What to work on: Write out, without any change, the lines in the material below that run from the line with "[[47, 99], [277, 221], [265, 36]]" through the line with "[[135, 88], [323, 114]]", both included.

The data:
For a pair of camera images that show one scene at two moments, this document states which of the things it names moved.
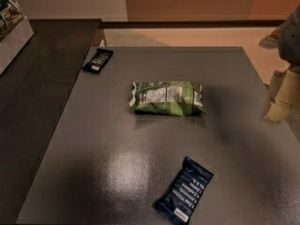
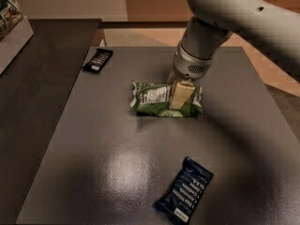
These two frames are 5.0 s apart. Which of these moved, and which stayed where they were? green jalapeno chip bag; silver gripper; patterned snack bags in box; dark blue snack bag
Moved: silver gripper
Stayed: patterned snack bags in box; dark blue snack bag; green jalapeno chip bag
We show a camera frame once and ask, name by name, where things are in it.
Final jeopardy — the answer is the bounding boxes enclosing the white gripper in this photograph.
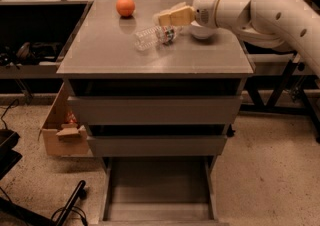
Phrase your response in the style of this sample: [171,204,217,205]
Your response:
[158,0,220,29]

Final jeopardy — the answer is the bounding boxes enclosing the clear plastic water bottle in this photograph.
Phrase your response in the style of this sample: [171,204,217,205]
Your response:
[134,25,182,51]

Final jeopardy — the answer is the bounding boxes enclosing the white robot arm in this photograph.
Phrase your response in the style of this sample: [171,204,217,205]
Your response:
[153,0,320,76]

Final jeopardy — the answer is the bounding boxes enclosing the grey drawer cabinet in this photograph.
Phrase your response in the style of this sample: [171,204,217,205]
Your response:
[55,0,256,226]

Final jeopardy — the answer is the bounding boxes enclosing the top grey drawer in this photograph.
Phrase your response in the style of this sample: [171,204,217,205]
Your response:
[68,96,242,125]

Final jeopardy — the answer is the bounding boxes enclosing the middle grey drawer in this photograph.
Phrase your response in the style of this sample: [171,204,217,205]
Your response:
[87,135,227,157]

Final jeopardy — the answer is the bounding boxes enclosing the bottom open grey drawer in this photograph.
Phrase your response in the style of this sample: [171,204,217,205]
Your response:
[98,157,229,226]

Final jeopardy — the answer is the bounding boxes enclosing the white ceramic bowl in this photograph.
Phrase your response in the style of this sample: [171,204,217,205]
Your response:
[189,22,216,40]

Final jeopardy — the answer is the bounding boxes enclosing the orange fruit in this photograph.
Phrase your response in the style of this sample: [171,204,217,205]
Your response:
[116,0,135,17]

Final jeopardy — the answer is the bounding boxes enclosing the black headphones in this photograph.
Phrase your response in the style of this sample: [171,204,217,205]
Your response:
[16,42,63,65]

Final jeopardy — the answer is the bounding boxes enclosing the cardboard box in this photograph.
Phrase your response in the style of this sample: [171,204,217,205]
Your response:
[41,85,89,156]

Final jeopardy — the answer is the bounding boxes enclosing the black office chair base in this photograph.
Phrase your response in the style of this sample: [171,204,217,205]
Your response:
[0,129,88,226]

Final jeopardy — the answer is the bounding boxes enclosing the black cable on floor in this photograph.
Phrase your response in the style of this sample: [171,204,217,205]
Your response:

==

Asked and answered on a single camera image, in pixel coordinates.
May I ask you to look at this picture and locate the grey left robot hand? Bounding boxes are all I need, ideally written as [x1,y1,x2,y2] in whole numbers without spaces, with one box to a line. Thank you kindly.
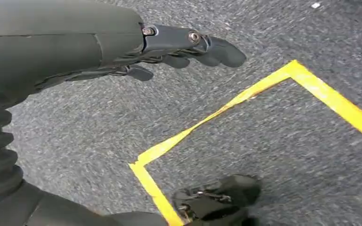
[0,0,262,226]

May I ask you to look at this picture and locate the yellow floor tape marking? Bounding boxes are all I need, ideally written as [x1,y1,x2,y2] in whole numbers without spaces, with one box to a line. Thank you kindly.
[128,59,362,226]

* * *

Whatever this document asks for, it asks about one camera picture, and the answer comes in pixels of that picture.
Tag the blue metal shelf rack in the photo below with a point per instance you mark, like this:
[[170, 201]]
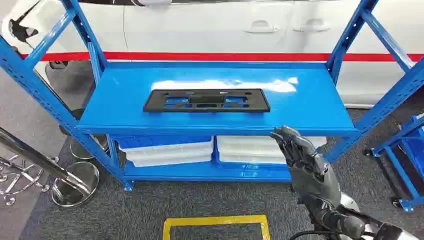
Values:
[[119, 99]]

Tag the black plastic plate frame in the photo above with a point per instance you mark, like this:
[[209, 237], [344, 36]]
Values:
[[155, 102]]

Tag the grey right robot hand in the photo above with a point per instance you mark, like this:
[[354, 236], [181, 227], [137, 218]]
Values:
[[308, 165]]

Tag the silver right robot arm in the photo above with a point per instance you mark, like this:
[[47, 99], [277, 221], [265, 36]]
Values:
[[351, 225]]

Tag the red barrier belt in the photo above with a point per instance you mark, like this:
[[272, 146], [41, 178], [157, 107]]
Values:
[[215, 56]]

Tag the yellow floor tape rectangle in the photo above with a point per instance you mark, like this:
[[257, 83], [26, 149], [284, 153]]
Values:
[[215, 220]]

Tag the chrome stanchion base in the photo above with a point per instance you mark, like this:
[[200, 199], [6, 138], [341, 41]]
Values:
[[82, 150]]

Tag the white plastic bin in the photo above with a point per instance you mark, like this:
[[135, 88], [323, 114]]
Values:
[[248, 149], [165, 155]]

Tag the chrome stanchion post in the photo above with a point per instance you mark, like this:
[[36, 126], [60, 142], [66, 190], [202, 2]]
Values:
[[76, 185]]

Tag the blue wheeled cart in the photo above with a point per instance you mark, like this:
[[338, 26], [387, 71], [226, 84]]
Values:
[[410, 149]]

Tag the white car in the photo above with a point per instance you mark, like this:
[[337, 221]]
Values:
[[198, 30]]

Problem solution:
[[47, 99], [277, 221], [265, 36]]
Values:
[[351, 225]]

Tag the red barrier belt in the photo above with a point per instance you mark, like this:
[[272, 146], [41, 178], [157, 107]]
Values:
[[215, 56]]

Tag the yellow floor tape rectangle in the photo above with a point per instance you mark, like this:
[[257, 83], [26, 149], [284, 153]]
Values:
[[215, 220]]

Tag the chrome stanchion base in the photo above with a point per instance you mark, like this:
[[200, 199], [6, 138], [341, 41]]
Values:
[[82, 150]]

Tag the white plastic bin in the photo above with a point per instance you mark, like this:
[[135, 88], [323, 114]]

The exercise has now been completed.